Even in the face of this uncertainty, adults can still act as stabilizing forces to help kids navigate a tricky time. Study after study has shown that caring relationships with adults drive student achievement and mitigate risky behavior. The best instruction integrates academics with social emotional learning (SEL), both explicitly taught and practiced through learning activities.
Childhood is a period of major brain development, but it is also an intense period of identity, behavior, and mindset development. In school, young people are not only learning how to read and write but are also learning to be confident and discovering where they belong. They take cues from adults in their search for certainty and balance. Unpredictability, unreliability, changing rules, and new spaces all make it hard for students to create relationships founded on trust. This becomes much more difficult in a global health crisis full of fluctuating situations and rules.
Research shows that intellectual and cognitive abilities are positively impacted by the quality of relationships and trust. “These relationships are the basis of the way we push our students to learn, the way we push our students to excel,” said David Adams, CEO of The Urban Assembly. “When schools are focused on social and emotional development, they are building the capacity to build the kinds of relationships necessary for learning.” Adams and his colleagues explored the research and routines that highlight the importance of these connections in an event hosted by the Institute’s Education & Society Program in the early months of the pandemic.

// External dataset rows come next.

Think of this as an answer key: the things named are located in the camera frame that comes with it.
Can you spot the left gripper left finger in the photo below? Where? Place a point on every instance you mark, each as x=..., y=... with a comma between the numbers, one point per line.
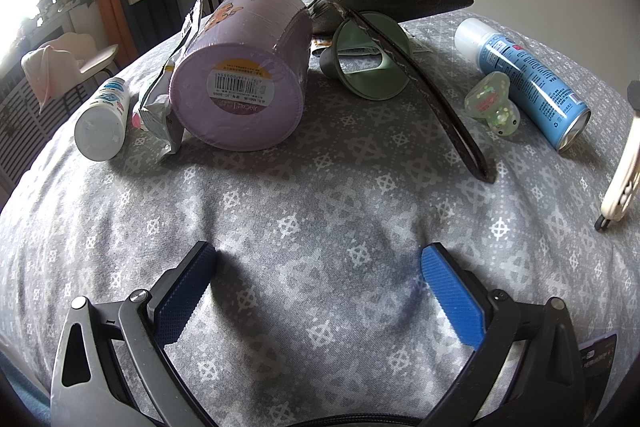
x=88, y=386

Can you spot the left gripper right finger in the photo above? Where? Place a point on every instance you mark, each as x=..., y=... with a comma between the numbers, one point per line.
x=548, y=386

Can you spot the dark printed card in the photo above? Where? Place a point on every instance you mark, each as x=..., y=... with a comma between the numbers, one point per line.
x=597, y=359

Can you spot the grey patterned bed cover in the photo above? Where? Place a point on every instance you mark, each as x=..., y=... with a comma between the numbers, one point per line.
x=318, y=306

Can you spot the white small bottle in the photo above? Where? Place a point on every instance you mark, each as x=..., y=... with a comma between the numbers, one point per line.
x=100, y=129

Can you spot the blue aerosol spray can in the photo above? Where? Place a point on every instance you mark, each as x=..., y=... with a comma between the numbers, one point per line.
x=545, y=98

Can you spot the silver foil packet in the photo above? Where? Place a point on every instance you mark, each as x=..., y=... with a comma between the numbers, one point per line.
x=153, y=112

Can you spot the green glitter pacifier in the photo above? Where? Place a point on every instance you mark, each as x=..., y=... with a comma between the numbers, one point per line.
x=489, y=101

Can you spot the white chair with cloth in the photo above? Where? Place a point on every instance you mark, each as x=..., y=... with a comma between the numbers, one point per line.
x=61, y=64

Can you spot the purple cylindrical canister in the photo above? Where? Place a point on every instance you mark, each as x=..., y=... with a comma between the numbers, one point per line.
x=241, y=84

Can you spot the green round hand mirror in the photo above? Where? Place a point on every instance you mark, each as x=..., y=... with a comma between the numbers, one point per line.
x=361, y=66

“When students learn from teachers who genuinely see their promise, embrace their identities and histories, and create learning environments with which students feel a sense of belonging and have agency in their experiences, students thrive,” said Natalie Walrond, director for the Center to Improve Social Emotional Learning and School Safety at WestEd. She cited research that students who feel connected to school are more likely to engage in healthy behaviors, avoid risky ones, and succeed academically.

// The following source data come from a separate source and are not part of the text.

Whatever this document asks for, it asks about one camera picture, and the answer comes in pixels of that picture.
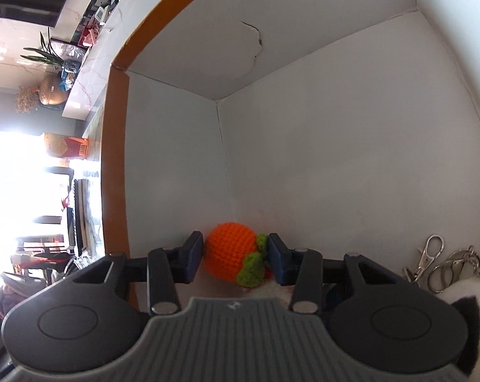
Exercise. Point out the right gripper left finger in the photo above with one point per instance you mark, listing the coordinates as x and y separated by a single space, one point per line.
97 314

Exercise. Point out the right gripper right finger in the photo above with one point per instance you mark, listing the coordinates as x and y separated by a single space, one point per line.
373 315

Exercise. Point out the orange crochet carrot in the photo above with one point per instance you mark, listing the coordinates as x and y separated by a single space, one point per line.
236 254

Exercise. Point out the black white plush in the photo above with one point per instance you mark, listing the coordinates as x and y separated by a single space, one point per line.
464 296

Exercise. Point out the orange juice carton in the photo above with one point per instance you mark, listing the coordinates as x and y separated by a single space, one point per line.
66 147

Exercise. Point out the orange cardboard box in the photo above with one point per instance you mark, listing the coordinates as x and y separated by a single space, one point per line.
342 125

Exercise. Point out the copper vase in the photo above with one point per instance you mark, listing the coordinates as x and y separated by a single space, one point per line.
50 93

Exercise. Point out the long white tv cabinet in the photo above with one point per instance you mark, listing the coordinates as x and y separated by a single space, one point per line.
94 73

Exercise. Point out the potted green plant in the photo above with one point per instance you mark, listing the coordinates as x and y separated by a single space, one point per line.
43 54

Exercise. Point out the silver keychain clasp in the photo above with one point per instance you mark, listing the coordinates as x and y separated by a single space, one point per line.
440 275

These success stories show how beneficial a healthy, inclusive campus climate can be. Unfortunately, just as the facts of masking and vaccination have been politicized, the very concept of SEL has become a target. Some arguments mischaracterize essential life skills, like conflict resolution and presence of mind, with some sort of indoctrination. This elides the fact that these skills are what schools have always taught, and that these are skills that employers are seeking.

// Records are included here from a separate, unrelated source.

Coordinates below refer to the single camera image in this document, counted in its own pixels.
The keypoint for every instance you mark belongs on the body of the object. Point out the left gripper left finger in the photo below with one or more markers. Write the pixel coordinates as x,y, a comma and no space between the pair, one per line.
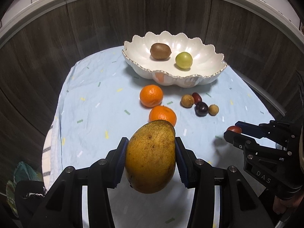
62,204

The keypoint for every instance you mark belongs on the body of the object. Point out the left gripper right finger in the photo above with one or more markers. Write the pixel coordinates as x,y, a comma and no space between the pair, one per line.
239,206

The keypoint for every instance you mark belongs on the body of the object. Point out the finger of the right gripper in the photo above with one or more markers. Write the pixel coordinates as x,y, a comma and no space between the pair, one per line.
251,130
247,144

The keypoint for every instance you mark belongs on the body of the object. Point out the red cherry tomato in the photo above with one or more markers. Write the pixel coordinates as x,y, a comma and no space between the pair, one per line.
235,129

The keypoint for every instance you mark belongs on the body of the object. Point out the brown longan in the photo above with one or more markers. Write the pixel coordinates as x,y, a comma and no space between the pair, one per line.
187,101
213,110

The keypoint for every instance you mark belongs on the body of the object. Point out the dark purple plum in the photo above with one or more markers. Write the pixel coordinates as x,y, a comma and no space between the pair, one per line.
201,109

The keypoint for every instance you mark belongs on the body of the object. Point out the orange tangerine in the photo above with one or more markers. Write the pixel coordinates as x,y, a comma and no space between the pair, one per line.
151,95
161,112

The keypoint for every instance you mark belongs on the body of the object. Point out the yellow mango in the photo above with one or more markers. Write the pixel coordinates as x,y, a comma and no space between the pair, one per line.
150,157

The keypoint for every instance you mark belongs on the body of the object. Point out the person right hand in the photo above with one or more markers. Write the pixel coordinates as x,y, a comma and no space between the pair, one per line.
280,206

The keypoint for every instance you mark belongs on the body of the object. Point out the checkered white towel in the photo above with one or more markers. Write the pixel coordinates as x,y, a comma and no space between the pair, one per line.
50,166

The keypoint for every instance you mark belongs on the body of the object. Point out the dark red grape tomato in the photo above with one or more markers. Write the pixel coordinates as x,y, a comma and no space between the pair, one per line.
197,98

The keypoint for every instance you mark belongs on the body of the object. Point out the green round fruit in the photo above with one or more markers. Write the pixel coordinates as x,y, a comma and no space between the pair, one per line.
184,60

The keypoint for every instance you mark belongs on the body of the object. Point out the white scalloped ceramic bowl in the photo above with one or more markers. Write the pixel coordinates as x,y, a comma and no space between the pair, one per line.
206,67

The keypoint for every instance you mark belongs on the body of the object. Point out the light blue patterned tablecloth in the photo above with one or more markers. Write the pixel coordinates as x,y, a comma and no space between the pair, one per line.
99,104

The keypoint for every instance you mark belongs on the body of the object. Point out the brown kiwi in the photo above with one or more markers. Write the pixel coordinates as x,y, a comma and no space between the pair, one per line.
160,51

Principals who embrace SEL do so because both research and anecdotal evidence demonstrate success. It helps students learn. It enables students to create relationships with adults thereby helping them model healthy behavior. Research has found that when principals invest in cultural traits like trust and care, it even has benefits for the adults who teach our children, especially in this time when they are overwhelmed by workload, politics, and fatigue.
Schools and teachers don’t have all the answers for kids; life is always full of uncertainty and instability. But they can work to make sure they have safe spaces and safe relationships with people who will help them find their own answers.
We owe it to our children to make sure that in the face of all the pandemic stresses they’ve endured, adults are providing them with a consistent climate of care.